▶ Work required
Setting pictures aside, output exactly the lines from the start of the records to the line with "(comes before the", that line included.

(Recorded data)
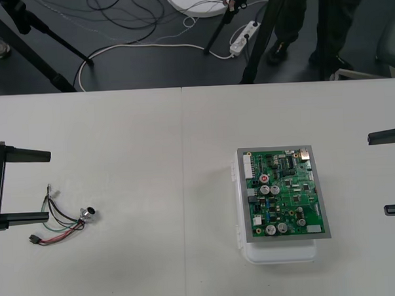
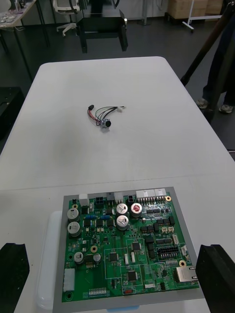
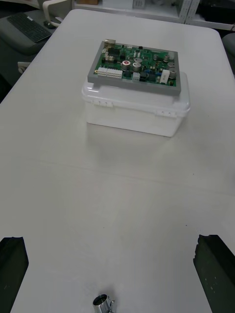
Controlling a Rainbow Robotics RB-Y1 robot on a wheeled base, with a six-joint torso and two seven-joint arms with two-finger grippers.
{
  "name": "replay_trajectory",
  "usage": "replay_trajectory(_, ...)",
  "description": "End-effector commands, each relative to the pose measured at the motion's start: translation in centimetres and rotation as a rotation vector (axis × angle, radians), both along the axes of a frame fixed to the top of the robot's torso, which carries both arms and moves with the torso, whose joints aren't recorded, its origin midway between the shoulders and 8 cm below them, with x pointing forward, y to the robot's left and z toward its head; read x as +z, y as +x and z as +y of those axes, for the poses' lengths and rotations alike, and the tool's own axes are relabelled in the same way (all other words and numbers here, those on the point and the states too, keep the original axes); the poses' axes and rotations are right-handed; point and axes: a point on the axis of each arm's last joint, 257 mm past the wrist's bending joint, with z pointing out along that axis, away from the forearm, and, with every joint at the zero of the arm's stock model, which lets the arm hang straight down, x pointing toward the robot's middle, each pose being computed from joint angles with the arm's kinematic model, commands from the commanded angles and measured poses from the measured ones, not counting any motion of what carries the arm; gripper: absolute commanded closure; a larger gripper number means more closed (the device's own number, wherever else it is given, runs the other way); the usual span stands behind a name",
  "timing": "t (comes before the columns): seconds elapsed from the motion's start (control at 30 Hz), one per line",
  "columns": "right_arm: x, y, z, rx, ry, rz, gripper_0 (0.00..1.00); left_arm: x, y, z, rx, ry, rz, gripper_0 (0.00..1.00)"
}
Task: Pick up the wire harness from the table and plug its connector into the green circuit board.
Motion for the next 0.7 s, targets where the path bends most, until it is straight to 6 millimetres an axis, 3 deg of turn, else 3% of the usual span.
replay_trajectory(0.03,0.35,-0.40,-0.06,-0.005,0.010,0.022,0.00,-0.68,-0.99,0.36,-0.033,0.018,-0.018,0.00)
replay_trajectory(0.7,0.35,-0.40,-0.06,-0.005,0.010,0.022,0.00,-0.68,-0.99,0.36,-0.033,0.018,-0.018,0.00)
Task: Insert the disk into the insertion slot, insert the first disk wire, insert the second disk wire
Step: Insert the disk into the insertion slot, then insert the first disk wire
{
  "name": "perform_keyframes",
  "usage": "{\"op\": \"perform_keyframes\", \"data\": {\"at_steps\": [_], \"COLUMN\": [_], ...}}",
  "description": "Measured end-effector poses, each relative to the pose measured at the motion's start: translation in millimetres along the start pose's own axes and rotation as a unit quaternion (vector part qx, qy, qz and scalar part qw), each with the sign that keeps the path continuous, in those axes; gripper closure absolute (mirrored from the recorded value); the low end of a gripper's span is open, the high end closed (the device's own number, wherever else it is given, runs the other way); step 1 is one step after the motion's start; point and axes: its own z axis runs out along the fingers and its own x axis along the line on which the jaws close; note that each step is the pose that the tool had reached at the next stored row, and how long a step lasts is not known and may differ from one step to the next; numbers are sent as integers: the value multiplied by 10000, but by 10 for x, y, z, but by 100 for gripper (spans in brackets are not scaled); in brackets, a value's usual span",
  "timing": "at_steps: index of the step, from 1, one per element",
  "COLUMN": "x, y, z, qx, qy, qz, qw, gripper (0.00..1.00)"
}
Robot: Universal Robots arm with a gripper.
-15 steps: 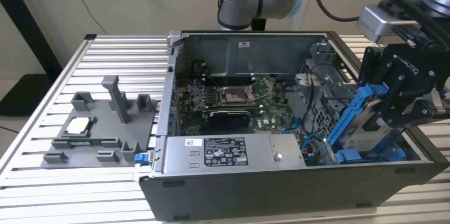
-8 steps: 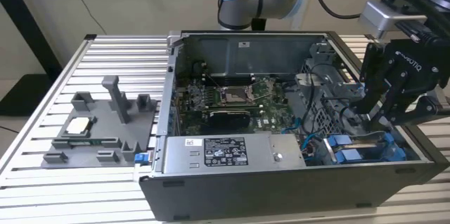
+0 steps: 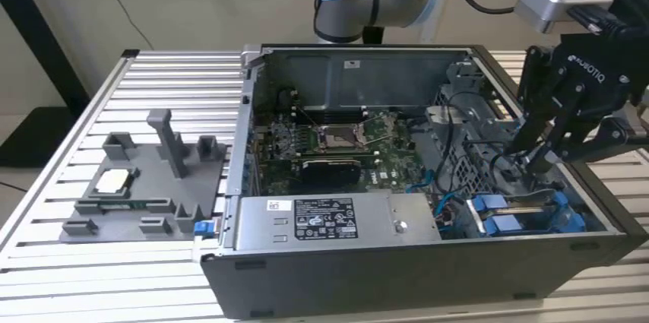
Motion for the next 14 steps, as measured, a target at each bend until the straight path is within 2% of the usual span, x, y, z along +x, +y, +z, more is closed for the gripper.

▶ Written solution
Controlling a Rainbow Robotics RB-Y1 robot on a wheeled base, with a six-joint torso and two seven-joint arms with two-finger grippers.
{
  "name": "replay_trajectory",
  "usage": "replay_trajectory(_, ...)",
  "description": "End-effector commands, each relative to the pose measured at the motion's start: translation in centimetres and rotation as a rotation vector (axis × angle, radians), both along the axes of a frame fixed to the top of the robot's torso, which carries both arms and moves with the torso, whose joints aren't recorded, its origin midway between the shoulders and 8 cm below them, with x pointing forward, y to the robot's left and z toward its head; read x as +z, y as +x and z as +y of those axes, for the poses' lengths and rotations alike, and the tool's own axes are relabelled in the same way (all other words and numbers here, those on the point and the states too, keep the original axes); the poses' axes and rotations are right-handed; point and axes: a point on the axis of each arm's last joint, 257 mm past the wrist's bending joint, with z pointing out along that axis, away from the forearm, and, with every joint at the zero of the arm's stock model, which lets the arm hang straight down, x pointing toward the robot's middle, each pose being computed from joint angles with the arm's kinematic model, commands from the commanded angles and measured poses from the measured ones, not counting any motion of what carries the arm; gripper: absolute commanded closure; a larger gripper number means more closed (the device's own number, wherever else it is given, runs the other way); the usual span stands behind a name",
  "timing": "t (comes before the columns): seconds elapsed from the motion's start (control at 30 Hz), one per line",

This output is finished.